O jipinho.
Naquele Natal eu estava completando oito anos, e acabávamos de chegar ao Brasil, sem nada, seria um recomeço muito difícil para a nossa família, com todas as dificuldades que podem imaginar.
Os nossos pais se esforçaram para nos dar um brinquedo baratinho, e colocar uma refeição um pouco melhor na mesa, com extrema pobreza, mas acredito que o significado de "vida plena" seja exatamente isso, onde a verdadeira riqueza se permite morar.
A casa onde vivíamos ainda era daquelas com quintal grande e cerca de pau, até para divisar com a dos vizinhos, e justamente naquele dia o garoto do vizinho me chamara para brincar, e ele queria compartilhar do seu lindo brinquedo, um jipinho de lata verde, com pedais, muito comum na época. Era um sonho, e fui correndo, afinal poderia andar naquela maravilha , até deixei a minha bola de plástico esperando na grama.
Passado algum tempo a minha mãe me chama com rigor, e já a conhecendo , não tardei em ir, então ela me pegou pelo braço chacoalhando meu corpo inteiro com força, com seus olhos meio em lágrimas e raiva, e me disse: " Você não consegue perceber, não consegue...ele só quer que você o empurre, não te deixará dar sequer uma volta no jipinho, você quer continuar sendo um idiota para essa gente ? ".
Ela ficara observando todo o tempo, e percebera o que eu na minha inocência não notara, esperando eternamente por uma única volta no brinquedo.
Aquela lição tão precoce me calou fundo na alma, mas foi um grande passo para mim, a minha mãe usava desse tipo de psicologia, era uma mulher inteligente , amorosa , mas dura, como a guerra a havia ensinado.

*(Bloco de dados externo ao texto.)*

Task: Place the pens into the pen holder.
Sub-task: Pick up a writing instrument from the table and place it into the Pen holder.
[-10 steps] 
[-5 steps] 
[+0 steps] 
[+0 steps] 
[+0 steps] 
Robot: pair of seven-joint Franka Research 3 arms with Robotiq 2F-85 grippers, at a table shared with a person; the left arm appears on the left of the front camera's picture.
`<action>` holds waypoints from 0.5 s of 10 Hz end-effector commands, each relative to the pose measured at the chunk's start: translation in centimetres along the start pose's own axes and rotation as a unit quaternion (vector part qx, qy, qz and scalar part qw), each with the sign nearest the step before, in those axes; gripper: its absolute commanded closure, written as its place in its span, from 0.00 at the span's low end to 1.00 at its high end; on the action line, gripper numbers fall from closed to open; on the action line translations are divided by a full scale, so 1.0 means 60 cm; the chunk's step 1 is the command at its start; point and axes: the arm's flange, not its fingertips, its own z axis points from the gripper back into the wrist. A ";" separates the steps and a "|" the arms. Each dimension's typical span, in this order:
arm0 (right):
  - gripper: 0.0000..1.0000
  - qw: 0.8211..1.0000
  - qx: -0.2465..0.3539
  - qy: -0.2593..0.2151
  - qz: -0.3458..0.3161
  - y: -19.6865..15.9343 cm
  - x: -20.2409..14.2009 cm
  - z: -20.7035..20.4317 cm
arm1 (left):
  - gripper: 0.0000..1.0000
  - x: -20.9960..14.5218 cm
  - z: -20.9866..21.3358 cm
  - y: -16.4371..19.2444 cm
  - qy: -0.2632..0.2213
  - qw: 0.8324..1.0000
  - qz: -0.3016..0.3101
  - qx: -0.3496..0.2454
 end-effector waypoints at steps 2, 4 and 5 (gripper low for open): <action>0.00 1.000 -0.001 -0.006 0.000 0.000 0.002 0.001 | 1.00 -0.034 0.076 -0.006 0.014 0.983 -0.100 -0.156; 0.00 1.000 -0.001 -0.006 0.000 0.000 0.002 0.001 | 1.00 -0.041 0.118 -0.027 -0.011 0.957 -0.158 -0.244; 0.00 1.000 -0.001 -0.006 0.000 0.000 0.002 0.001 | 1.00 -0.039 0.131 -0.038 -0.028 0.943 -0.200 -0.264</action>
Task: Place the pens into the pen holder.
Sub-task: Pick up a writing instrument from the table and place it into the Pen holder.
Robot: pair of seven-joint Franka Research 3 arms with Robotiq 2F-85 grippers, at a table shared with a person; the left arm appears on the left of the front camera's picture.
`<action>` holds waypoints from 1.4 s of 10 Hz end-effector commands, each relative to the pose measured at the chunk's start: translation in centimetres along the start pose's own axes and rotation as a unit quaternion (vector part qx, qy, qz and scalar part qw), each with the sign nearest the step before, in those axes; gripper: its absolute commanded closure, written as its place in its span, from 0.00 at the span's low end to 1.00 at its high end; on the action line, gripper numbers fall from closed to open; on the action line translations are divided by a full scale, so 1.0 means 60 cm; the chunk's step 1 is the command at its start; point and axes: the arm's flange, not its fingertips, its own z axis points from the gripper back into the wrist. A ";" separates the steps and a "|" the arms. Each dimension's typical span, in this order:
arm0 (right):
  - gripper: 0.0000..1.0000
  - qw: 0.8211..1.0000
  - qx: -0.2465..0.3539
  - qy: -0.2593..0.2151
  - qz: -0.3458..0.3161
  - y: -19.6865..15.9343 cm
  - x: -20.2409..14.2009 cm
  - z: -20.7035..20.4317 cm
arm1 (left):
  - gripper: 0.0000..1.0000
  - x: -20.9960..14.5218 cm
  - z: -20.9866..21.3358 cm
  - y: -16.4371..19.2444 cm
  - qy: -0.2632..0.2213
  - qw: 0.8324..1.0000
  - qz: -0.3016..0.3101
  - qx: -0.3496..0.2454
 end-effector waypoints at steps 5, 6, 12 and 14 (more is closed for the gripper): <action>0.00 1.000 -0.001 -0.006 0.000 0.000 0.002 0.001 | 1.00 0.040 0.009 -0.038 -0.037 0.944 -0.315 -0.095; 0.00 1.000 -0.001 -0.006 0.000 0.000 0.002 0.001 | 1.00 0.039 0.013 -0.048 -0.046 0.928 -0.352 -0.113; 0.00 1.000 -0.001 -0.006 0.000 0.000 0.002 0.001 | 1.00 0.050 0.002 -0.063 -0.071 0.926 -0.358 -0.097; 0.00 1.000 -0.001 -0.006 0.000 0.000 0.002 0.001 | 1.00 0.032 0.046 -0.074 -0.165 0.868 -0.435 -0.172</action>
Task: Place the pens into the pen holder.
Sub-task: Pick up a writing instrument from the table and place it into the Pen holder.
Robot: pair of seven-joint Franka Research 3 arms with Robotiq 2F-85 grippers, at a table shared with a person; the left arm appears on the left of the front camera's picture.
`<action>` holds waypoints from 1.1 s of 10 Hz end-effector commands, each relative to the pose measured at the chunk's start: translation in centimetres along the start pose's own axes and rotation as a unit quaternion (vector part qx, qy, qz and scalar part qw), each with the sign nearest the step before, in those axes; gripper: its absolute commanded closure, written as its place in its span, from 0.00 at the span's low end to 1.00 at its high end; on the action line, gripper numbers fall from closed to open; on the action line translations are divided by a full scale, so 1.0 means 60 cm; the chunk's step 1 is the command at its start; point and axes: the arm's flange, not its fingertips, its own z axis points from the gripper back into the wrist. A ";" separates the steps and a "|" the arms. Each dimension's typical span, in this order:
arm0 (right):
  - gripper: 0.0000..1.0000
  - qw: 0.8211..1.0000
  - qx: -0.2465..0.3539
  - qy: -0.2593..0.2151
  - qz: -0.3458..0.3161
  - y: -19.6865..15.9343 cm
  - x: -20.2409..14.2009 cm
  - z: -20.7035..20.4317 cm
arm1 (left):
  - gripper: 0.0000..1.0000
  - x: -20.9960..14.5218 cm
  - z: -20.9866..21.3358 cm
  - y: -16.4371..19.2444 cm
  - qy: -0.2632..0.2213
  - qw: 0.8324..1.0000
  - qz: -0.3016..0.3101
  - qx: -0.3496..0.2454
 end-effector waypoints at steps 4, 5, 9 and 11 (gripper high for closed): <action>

Durante toda a nossa jornada de vida temos muitos jipinhos para empurrar, por diversos motivos, entre o sustento e a razão, mas todos de forma consciente, são muitas as pessoas que continuam nos convidando para dar uma volta , e só querem que empurremos. Nunca mais fiz isso por ingenuidade, nunca mais fui enganado a tal ponto, muito embora tenha me visto obrigado a empurrar algumas vezes, mas com a devida paga.